Sunday, August 30, 2009

The Wirz Monument - Andersonville, Georgia


Often overlooked by visitors to the nearby Andersonville National Historic Site and its National Prisoner of War Museum, one of the South's most interesting monuments stands on Church Street in the small South Georgia town of Andersonville.

Erected in 1908 by the United Daughters of the Confederacy, the stone shaft honors Captain Henry Wirz, the only person tried, convicted and executed for war crimes following the close of the Civil War.

The commandant of the Confederate prison stockade at Camp Sumter (better known as Andersonville), Wirz faced the overwhelming task of trying to care for more than 30,000 Union prisoners of war in a prison originally designed for just one-third that number. Unable to provide proper nutrition or medical assistance for the prisoners in a South being strangled by the Union blockade and cut to pieces by Northern armies, Wirz oversaw a system that resulted in the deaths of more than 13,000 men.

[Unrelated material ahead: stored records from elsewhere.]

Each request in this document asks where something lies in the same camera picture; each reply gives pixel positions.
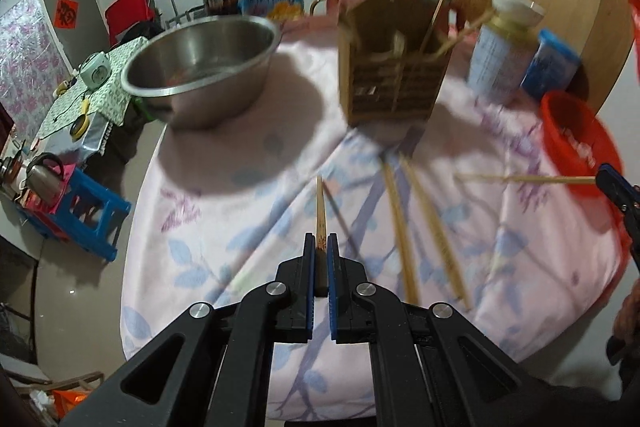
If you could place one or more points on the red cloth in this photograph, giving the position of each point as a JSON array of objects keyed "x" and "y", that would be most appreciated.
[{"x": 127, "y": 12}]

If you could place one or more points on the small red paper diamond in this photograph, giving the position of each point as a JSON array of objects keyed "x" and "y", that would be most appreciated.
[{"x": 66, "y": 13}]

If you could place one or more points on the milk powder tin gold lid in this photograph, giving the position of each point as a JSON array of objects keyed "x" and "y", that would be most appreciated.
[{"x": 495, "y": 67}]

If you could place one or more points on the yellow tape roll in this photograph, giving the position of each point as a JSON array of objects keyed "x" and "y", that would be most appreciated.
[{"x": 80, "y": 128}]

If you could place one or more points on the bunch of wooden chopsticks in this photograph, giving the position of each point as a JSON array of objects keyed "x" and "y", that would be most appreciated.
[{"x": 434, "y": 20}]

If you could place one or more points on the pink floral tablecloth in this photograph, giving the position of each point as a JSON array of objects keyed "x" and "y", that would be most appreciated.
[{"x": 250, "y": 217}]

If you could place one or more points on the orange plastic bag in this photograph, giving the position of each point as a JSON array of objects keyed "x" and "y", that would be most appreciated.
[{"x": 70, "y": 404}]

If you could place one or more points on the pink floral plastic sheet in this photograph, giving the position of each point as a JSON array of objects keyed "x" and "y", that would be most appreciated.
[{"x": 25, "y": 57}]

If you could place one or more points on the stainless steel basin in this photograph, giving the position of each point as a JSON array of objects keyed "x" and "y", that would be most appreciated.
[{"x": 200, "y": 97}]

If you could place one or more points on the plain wooden chopstick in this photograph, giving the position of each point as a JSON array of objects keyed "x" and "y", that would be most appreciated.
[
  {"x": 435, "y": 232},
  {"x": 400, "y": 232},
  {"x": 525, "y": 179}
]

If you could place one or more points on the blue plastic stool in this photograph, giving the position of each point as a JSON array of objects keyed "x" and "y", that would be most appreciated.
[{"x": 100, "y": 212}]

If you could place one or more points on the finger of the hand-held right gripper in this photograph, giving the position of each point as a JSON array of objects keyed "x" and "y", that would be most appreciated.
[
  {"x": 612, "y": 182},
  {"x": 632, "y": 234}
]

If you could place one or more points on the pale green rice cooker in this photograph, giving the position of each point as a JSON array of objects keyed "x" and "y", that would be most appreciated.
[{"x": 95, "y": 72}]

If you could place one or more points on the red plastic basket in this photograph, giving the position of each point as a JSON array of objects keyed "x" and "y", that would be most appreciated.
[{"x": 565, "y": 142}]

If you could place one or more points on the blue lidded plastic canister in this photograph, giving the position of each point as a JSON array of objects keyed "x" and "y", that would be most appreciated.
[{"x": 550, "y": 67}]

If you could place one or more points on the wooden chopstick with painted end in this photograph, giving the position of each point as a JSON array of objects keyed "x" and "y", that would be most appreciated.
[{"x": 320, "y": 217}]

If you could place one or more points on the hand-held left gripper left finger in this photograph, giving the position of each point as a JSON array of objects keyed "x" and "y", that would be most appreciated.
[{"x": 310, "y": 277}]

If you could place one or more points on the stainless steel kettle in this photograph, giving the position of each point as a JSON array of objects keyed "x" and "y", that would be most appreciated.
[{"x": 42, "y": 179}]

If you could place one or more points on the side table with green cloth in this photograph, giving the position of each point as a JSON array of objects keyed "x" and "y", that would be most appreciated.
[{"x": 107, "y": 104}]

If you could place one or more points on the person's right hand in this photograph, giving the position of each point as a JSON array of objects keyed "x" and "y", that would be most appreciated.
[{"x": 630, "y": 312}]

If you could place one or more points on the red hanging decoration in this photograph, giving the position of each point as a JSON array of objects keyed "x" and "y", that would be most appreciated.
[{"x": 634, "y": 27}]

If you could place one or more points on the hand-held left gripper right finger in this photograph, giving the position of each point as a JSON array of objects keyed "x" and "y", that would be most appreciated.
[{"x": 333, "y": 277}]

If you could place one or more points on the wooden chopstick holder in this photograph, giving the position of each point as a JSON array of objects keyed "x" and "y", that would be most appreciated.
[{"x": 390, "y": 92}]

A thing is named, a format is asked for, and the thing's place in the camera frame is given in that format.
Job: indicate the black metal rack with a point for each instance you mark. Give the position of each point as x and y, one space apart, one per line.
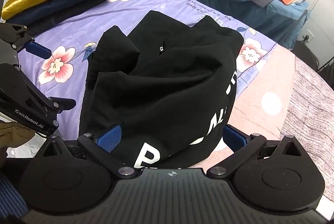
327 71

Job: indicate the black bag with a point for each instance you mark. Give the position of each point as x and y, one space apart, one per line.
306 55

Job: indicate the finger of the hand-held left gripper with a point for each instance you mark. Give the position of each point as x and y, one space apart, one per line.
39 49
60 104

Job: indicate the dark grey folded cloth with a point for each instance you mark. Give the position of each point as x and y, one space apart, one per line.
70 14

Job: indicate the navy folded cloth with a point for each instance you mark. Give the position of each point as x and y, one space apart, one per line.
65 2

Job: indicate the brown garment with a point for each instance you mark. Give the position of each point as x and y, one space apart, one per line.
15 132

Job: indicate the white wall outlet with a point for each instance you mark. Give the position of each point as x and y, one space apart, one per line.
310 35

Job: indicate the black bed frame post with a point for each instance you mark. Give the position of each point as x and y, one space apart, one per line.
302 24

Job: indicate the blue striped cloth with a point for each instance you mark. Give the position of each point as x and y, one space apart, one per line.
10 192

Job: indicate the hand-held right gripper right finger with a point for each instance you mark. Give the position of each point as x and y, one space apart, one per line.
234 135

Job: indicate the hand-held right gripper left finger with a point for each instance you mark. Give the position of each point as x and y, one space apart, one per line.
109 136

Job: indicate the black jacket with white letters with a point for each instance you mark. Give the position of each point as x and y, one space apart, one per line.
161 83

Much of the misery at Andersonville resulted from a decision by Union commanders, including General Ulysses S. Grant, to end the practice of exchanging Confederate prisoners of war for Union soldiers held by the South. Grant believed that the only way to end the war was by ending the South's ability to put armies in the field. By stopping exchanges, he prevented the South from retrieving p.o.w's and returning them to the front lines.

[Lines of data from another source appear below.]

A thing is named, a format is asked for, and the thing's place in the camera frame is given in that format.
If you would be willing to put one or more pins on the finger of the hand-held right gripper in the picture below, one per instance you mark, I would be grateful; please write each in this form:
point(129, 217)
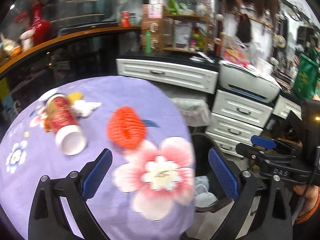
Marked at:
point(252, 152)
point(263, 142)

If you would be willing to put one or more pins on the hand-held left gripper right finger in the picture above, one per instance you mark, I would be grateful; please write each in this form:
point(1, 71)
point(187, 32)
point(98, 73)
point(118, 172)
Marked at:
point(223, 175)

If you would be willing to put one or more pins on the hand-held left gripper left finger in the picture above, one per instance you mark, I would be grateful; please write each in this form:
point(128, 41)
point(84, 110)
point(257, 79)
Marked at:
point(97, 175)

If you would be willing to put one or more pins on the black trash bin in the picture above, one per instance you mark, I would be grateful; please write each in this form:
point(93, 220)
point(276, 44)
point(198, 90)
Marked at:
point(200, 150)

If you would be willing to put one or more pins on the orange mesh fruit net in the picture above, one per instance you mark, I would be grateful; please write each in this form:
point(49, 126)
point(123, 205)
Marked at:
point(120, 127)

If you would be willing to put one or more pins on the red cylindrical canister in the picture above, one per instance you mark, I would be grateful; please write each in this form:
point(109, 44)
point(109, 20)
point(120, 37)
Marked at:
point(62, 120)

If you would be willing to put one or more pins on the small red packet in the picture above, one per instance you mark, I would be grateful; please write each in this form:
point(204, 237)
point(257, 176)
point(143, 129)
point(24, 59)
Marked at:
point(47, 126)

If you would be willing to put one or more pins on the person's right hand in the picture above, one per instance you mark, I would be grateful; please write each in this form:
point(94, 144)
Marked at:
point(310, 200)

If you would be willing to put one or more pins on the purple floral tablecloth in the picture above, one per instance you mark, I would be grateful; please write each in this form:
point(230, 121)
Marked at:
point(100, 205)

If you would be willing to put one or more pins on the white side drawer cabinet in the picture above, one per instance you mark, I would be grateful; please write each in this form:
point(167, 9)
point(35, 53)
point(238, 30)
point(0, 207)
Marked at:
point(285, 107)

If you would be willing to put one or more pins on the white drawer unit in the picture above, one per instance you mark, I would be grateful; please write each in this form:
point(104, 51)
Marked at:
point(240, 115)

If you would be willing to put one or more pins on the green tote bag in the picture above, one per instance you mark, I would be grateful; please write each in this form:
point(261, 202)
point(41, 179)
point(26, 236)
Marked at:
point(306, 77)

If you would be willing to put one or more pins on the white printer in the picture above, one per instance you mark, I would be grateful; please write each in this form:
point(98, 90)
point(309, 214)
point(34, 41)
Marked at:
point(250, 82)

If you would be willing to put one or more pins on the pile of makeup brushes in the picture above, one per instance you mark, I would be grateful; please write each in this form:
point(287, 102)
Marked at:
point(283, 73)

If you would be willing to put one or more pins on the small bin with white liner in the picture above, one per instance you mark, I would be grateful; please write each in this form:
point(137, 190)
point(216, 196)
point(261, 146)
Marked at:
point(192, 110)

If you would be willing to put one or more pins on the white plastic container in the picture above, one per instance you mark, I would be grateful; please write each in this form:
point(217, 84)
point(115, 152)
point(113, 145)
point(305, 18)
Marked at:
point(263, 65)

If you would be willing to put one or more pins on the clear plastic bag pink contents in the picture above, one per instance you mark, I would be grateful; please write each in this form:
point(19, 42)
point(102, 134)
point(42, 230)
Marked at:
point(235, 52)

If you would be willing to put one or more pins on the white black handheld tool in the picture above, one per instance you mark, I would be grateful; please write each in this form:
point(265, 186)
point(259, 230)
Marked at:
point(202, 57)

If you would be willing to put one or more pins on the dark hair bundle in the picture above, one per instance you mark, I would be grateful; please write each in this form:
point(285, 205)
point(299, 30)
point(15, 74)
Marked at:
point(243, 28)

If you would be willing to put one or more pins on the white black pouch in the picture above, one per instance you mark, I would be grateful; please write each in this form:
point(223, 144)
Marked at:
point(182, 35)

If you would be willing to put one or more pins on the curved wooden counter shelf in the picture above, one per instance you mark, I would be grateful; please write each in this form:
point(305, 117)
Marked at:
point(75, 33)

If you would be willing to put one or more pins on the green bottle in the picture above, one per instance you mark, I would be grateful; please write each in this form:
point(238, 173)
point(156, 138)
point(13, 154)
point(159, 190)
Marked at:
point(148, 41)

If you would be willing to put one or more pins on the brown box hook print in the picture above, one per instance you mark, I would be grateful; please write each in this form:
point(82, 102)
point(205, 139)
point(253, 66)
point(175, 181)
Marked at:
point(152, 26)
point(156, 42)

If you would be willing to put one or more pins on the wooden shelf rack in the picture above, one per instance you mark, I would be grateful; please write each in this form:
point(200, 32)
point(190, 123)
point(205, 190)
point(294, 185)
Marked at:
point(185, 17)

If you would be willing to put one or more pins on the jar with white lid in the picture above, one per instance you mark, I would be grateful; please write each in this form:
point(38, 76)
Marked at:
point(26, 40)

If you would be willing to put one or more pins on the paper snack bag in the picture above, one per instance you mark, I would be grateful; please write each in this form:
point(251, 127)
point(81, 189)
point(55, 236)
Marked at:
point(10, 47)

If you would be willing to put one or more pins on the red vase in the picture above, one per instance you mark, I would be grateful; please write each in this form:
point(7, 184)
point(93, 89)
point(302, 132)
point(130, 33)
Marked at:
point(40, 30)

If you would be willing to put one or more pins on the red tin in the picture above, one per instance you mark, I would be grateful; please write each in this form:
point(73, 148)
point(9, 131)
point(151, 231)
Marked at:
point(125, 18)

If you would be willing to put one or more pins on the small teal jar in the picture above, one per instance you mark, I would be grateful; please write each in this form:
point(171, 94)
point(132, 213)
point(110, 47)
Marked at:
point(133, 19)

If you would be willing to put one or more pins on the glass display case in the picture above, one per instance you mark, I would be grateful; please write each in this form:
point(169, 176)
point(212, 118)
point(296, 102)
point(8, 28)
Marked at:
point(82, 10)

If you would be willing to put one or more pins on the green leaves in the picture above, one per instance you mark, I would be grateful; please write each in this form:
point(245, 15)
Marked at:
point(171, 3)

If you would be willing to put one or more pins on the brown box photo print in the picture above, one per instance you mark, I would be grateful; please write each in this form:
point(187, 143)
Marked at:
point(153, 11)

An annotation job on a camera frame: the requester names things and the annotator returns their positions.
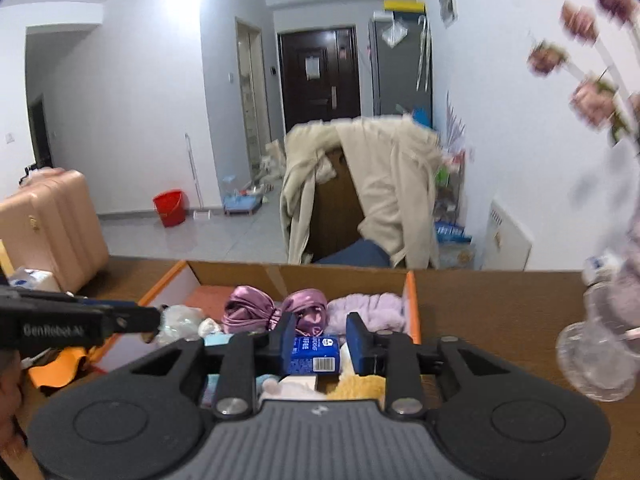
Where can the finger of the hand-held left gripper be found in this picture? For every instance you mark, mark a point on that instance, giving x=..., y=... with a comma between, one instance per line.
x=107, y=303
x=132, y=317

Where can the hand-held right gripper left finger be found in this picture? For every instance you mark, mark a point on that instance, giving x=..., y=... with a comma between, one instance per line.
x=287, y=344

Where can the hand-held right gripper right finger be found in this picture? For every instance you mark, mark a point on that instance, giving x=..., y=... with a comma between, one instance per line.
x=356, y=344

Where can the blue tissue packet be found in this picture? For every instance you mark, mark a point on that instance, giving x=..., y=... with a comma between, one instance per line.
x=312, y=355

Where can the lavender fluffy headband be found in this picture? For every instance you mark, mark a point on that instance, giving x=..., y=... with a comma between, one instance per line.
x=370, y=310

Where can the iridescent plastic bag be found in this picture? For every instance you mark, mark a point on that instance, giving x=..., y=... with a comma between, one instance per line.
x=180, y=322

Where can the purple satin scrunchie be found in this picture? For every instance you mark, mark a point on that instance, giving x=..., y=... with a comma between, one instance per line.
x=247, y=307

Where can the red cardboard box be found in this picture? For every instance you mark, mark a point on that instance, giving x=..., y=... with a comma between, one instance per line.
x=240, y=274

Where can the person's left hand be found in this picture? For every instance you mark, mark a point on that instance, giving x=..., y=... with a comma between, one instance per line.
x=10, y=380

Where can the orange band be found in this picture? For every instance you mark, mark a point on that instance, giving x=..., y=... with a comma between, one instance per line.
x=65, y=365

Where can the clear bag blue white pack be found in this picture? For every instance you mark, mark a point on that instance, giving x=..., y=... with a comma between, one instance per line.
x=35, y=280

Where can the crumpled white tissue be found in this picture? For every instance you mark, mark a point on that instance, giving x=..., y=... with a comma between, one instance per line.
x=210, y=327

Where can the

When the war ended, the population of the North was anxious for vengeance - particularly following the assassination of President Abraham Lincoln. Captain Wirz was arrested and tried before a military tribunal in Washington, D.C. Despite evidence that he had pleaded for food and medicines to save the lives of the Andersonville prisoners, he was convicted and executed.

Passions soon cooled and Wirz was the only former Confederate executed by the Union following the war. By strange coincidence, the gallows where he met his fate stood on the site of today's U.S. Supreme Court building.